TORONTO: Three generations of a Canadian family were among the 157 people who perished when Ethiopian Airlines Flight ET 302 crashed on Sunday, a relative confirmed on Wednesday.

They were on their way to a Kenya vacation when the plane crashed minutes after takeoff from Addis Ababa, killing passengers and crew from more than 30 countries.

Prerit Dixit, 43, and Kosha Vaidya, 37, their daughters and Ashka Dixit, 14, and Anushka Dixit, 13, and Vaidya’s parents Pannagesh Vaidya, 73, and Hansini Vaidya, 67, were among the 18 Canadians killed. They lived in Brampton, a Toronto suburb.

“This is terrible and tragic,” Manant Vaidya, brother of Kosha Vaidya, said. “It feels as if my whole support system has disappeared. I have no idea how we will cope up with this tragedy.”

The Dixit-Vaidya family was flying to Kenya so that Kosha Vaidya could show her Canadian-born daughters the country of her birth, Manant Vaidya said, adding his parents were returning there for the first time in more than 50 years.
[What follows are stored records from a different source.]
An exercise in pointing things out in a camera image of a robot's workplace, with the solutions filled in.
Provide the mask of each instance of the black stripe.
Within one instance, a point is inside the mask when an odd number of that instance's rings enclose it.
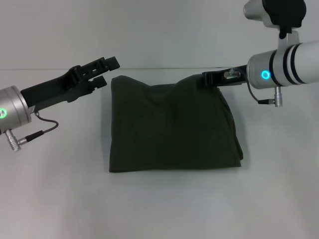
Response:
[[[285,76],[286,76],[287,80],[288,80],[291,84],[297,85],[297,83],[294,82],[293,79],[290,77],[290,75],[289,75],[289,73],[288,73],[288,67],[287,67],[287,58],[288,58],[289,51],[291,50],[292,47],[293,47],[293,45],[290,46],[290,47],[288,47],[288,48],[286,49],[286,51],[285,51],[284,60],[283,60],[283,67],[284,67],[284,73],[285,73]]]
[[[296,66],[295,66],[295,56],[296,56],[296,51],[297,51],[297,48],[301,45],[302,43],[299,43],[298,45],[296,45],[296,47],[293,49],[292,53],[291,53],[291,60],[290,60],[290,65],[291,65],[291,71],[293,72],[293,75],[295,77],[295,79],[301,83],[301,84],[306,84],[305,82],[303,82],[298,74],[297,74],[297,71],[296,71]]]
[[[273,54],[270,57],[270,61],[269,61],[269,71],[271,74],[271,79],[273,79],[273,82],[277,85],[277,86],[283,86],[282,84],[280,84],[274,74],[274,58],[275,58],[275,54],[277,53],[277,50],[273,52]]]

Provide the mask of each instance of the black cable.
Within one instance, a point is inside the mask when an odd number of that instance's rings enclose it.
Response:
[[[34,114],[35,114],[35,116],[37,116],[38,119],[41,120],[41,121],[50,122],[50,123],[55,123],[55,126],[54,126],[54,127],[43,131],[43,133],[49,133],[49,132],[51,132],[52,130],[58,128],[59,123],[58,123],[57,121],[51,120],[51,119],[49,119],[49,120],[48,120],[48,119],[44,119],[44,118],[42,118],[42,117],[40,116],[39,112],[35,112]]]
[[[254,93],[253,93],[252,90],[251,90],[250,83],[249,83],[249,81],[248,81],[248,78],[247,78],[246,73],[245,73],[243,70],[239,69],[239,68],[234,68],[234,70],[240,72],[240,74],[245,78],[245,80],[246,80],[246,82],[247,82],[247,85],[248,85],[249,93],[251,94],[251,96],[254,98],[255,101],[260,102],[260,100],[258,100],[258,99],[256,98],[256,96],[254,95]]]

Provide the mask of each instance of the silver connector plug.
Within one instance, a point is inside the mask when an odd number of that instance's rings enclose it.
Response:
[[[283,106],[283,95],[281,94],[281,88],[279,86],[275,88],[275,106]]]
[[[7,138],[8,138],[8,142],[12,148],[12,150],[14,152],[17,152],[19,150],[21,150],[21,147],[19,145],[19,141],[16,139],[16,137],[13,135],[11,129],[8,129],[6,132],[5,132]]]

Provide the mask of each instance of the black bracket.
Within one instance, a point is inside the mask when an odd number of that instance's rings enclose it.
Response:
[[[263,0],[263,7],[272,24],[279,26],[280,39],[291,34],[293,28],[301,27],[307,13],[304,0]]]
[[[103,76],[107,71],[120,67],[115,57],[100,58],[85,66],[72,67],[66,74],[51,81],[21,91],[27,105],[37,112],[57,103],[73,102],[79,97],[91,94],[96,88],[107,85]]]
[[[240,68],[242,71],[246,72],[247,65],[237,67]],[[197,86],[199,88],[215,88],[220,86],[234,86],[234,85],[241,85],[246,83],[247,80],[244,76],[240,75],[239,77],[234,77],[231,79],[227,79],[225,77],[225,73],[229,72],[230,69],[221,70],[221,71],[210,71],[210,72],[203,72],[203,77],[197,82]]]

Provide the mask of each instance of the white cylindrical housing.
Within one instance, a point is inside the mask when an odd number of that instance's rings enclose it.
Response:
[[[301,43],[251,57],[247,77],[256,89],[319,82],[319,41]]]
[[[319,82],[319,41],[303,43],[297,48],[295,68],[303,82]]]
Manant Vaidya works for the Reuters parent company Thomson Reuters. He plans to fly to Ethiopia on Saturday and from there to Mumbai for the final rituals of the deceased.

Dixit worked at medical-testing company LifeLabs as a lab technician and as a lab professional for Public Health Ontario. In email statements, both remembered his helpful and pleasant demeanor, his sense of humour and his dedication to family.

Kosha Vaidya had been a human resources adviser for the Canadian Hearing Society since 2017, the organisation said in a website statement, adding she would be “remembered for her intelligence, professionalism and dynamic personality.” Investigators in France took possession of the crashed Ethiopian Airlines jet’s black boxes on Thursday, seeking clues into a disaster that has grounded Boeing’s global 737 MAX fleet and left scores of families mourning and angry.

Relatives of the dead stormed out of a meeting with Ethiopian Airlines on Thursday, decrying a lack of transparency, while others made the painful trip to the crash scene.

“I can’t find you! Where are you?” said one Ethiopian woman, draped in traditional white mourning shawl, as she held a framed portrait of her brother in the charred and debris-strewn field.